I realized that all of these years the reason I have never taken trips with any man is because Jesus is my Master. I could not have gone on those trips without hurting the Lord, so I chose to do the right thing (which I am sure saved myself from hurt.) At the end of the sermon, we all closed our eyes and sang, "Turn Your Eyes Upon Jesus." My heart was so full of love, and I knew what to do. As I sang, "...And the things of earth will grow strangely dim in the light of His glory and grace," I realized I did not need this place, where the guy was offering to take me. It would not be worth the cost of going. Staying close to Jesus in a place of peace is the only place for me.

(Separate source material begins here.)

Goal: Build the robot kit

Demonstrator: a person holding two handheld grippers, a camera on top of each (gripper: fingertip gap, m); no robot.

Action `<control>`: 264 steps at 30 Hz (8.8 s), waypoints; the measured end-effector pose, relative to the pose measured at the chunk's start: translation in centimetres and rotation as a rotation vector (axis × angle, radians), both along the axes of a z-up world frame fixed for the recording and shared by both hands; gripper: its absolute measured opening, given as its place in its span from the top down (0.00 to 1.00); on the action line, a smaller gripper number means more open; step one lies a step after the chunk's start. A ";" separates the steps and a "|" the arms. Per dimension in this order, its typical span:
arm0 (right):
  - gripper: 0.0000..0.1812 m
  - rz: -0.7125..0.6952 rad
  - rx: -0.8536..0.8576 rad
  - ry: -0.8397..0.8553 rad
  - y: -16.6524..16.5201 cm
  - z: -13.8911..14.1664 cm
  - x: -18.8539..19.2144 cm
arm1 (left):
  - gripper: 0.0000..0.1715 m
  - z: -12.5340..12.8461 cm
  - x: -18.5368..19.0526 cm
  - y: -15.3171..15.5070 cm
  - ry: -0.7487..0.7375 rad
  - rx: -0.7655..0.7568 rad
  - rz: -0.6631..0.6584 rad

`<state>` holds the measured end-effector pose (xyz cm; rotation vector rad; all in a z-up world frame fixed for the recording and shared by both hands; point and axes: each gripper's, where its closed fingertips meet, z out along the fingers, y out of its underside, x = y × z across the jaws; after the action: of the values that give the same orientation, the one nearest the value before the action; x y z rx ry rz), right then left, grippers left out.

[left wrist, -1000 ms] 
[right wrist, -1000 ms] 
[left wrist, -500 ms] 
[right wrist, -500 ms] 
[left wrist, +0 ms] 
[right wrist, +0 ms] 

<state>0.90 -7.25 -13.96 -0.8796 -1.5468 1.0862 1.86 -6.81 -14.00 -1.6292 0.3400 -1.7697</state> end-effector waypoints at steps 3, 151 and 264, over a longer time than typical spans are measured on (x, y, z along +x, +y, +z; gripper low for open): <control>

So, I came home today and called the man and said, "I just want you to know I have prayed about going with you on your vacation, and I cannot do it. It would not be okay with God, and it would hurt me in the end." He understood. I hung up the phone and cried, because temptation is just that--we are tempted by something we don't already have and want, or it would not be a temptation. I actually wanted to go to this place more than I wanted to be with this man (I thought), but he is very charming, and I realized I was definitely putting my heart in harm's way if I had gone. (In the past, I got hurt by being involved with him.) I told this man I did not feel comfortable doing things with him "as friends" because of an attraction with no depth. It was best for us both to stay away, but I thanked him for all the kind things he said. I hung up and cried and told God that I love Him, and though it hurts to obey, 'far away from temptation' is the safest and happiest place on earth for me.
I look around at a beautiful loft God has given me here in Atlanta. It is not that big of a place, but it is really pretty with a view of downtown Atlanta, and I realized that the enemy of my soul will always be there to offer me "more". Yet, I have all I need and so much more already in all that Jesus has done for me and keeps on doing in my heart.
"If anyone sins he is a slave to sin." John 8:34
Jesus is a kind Master who truly does give me "life more abundant" with rewards like peace in my heart. With obedience, though it is painful, I get to live a life of no compulsion for people or things that are not good for me. He fills up my empty heart with food that satisfies my soul. He makes me glad. And, He keeps on proving that He is not just my Master but my Friend.
People write me on a regular basis and say, "I am praying for you," or they will ask, "How can I pray for you?" I guess I am writing about this today to thank anyone who prays for me and to ask them to always pray for my heart to be close to God, and for Him to rescue me from any temptation. Satan does not care about the "table outreaches". It is our zeal for Jesus that would make us ever want to set up a table to offer free Bibles and share the Gospel that he hates. Satan is the enemy of mankind, and he hates the Gospel of Jesus that can take people away from their "father the devil" (John 8:44). I have an enemy, but no matter how he tries, he will never have me. Thanks for the prayers!